However, the retail industry is worried that the changes proposed would increase costs.
Retail NZ calls the government’s new fair pay scheme complex, saying it would result in significant costs for businesses and less job openings in the retail industry. The industry remains worried that the draft arrangements would bind anyone in a certain industry or profession, regardless of whether or not they are involved.
Let’s have a look at how these 4 retail stocks are faring:
Warehouse Group Limited (NZX:WHS)
The Warehouse Group set a new bar in the first half of FY21, with an adjusted NPAT of $111 million, up 140% on a year ago. For the time, group revenue increased by 7.4% to $1808.3 million, while online sales increased by 50.3%.
WHS posted record operating profits across four of its brands: Noel Leeming, The Warehouse, Torpedo7, and Warehouse Stationery. For FY21, the Group has announced a 13cps interim dividend.
On 12 May, WHS ended the trading session at $3.45, down 0.86% from its previous close.

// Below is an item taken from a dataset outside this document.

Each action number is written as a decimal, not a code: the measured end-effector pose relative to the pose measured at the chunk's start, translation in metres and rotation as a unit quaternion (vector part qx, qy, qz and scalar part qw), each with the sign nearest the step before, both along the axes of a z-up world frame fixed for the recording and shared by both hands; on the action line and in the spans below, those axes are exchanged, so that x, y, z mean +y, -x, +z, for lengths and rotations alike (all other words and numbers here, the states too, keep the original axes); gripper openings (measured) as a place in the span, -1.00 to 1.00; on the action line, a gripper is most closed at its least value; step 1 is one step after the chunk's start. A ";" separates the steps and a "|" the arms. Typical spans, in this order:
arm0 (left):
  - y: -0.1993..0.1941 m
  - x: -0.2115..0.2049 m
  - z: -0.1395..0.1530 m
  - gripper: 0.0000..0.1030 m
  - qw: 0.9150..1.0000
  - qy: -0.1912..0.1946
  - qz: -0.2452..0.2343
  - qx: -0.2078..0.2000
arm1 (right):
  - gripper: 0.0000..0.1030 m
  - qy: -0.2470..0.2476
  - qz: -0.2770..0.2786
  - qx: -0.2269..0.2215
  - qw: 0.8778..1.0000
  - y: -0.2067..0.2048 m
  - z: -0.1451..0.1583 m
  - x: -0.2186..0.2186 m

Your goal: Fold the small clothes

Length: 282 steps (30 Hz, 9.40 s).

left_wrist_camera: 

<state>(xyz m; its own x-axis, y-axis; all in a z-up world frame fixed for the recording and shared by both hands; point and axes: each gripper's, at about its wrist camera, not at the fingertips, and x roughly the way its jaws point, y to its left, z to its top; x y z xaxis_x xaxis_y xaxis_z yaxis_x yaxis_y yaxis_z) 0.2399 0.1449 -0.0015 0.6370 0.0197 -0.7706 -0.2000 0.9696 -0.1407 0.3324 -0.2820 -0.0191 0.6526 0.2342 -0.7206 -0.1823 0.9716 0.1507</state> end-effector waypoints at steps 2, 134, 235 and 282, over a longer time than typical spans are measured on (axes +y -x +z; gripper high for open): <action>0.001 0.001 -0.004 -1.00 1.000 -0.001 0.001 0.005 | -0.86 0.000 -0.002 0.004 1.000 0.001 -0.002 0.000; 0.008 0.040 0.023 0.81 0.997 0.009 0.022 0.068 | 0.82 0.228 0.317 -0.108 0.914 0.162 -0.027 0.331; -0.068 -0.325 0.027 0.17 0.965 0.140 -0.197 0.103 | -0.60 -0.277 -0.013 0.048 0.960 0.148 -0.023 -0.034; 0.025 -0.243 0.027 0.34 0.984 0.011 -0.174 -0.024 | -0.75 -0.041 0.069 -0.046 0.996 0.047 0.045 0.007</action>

Kathmandu Holdings posted an impressive performance in 1H FY21 despite COVID-19 restrictions. The Group reported an NPAT of $22.3 million in 1H FY21, up from $7.6 million on pcp. Rip Curl and Oboz attained strong sales, thus, increasing the profitability and brand value of the Company.
The Group plans to pay 2cps as interim dividend on 4 June this year.
On 12 May, KMD ended the trading session at $1.54, down 1.28% from its previous close.
Briscoe Group made revenue of NZ$173.1 million in Q1 ended 2 May 2021, up 78.42% on pcp. The Group recorded more than 80% rise in homeware segment sales and 74% surge in sporting goods sales.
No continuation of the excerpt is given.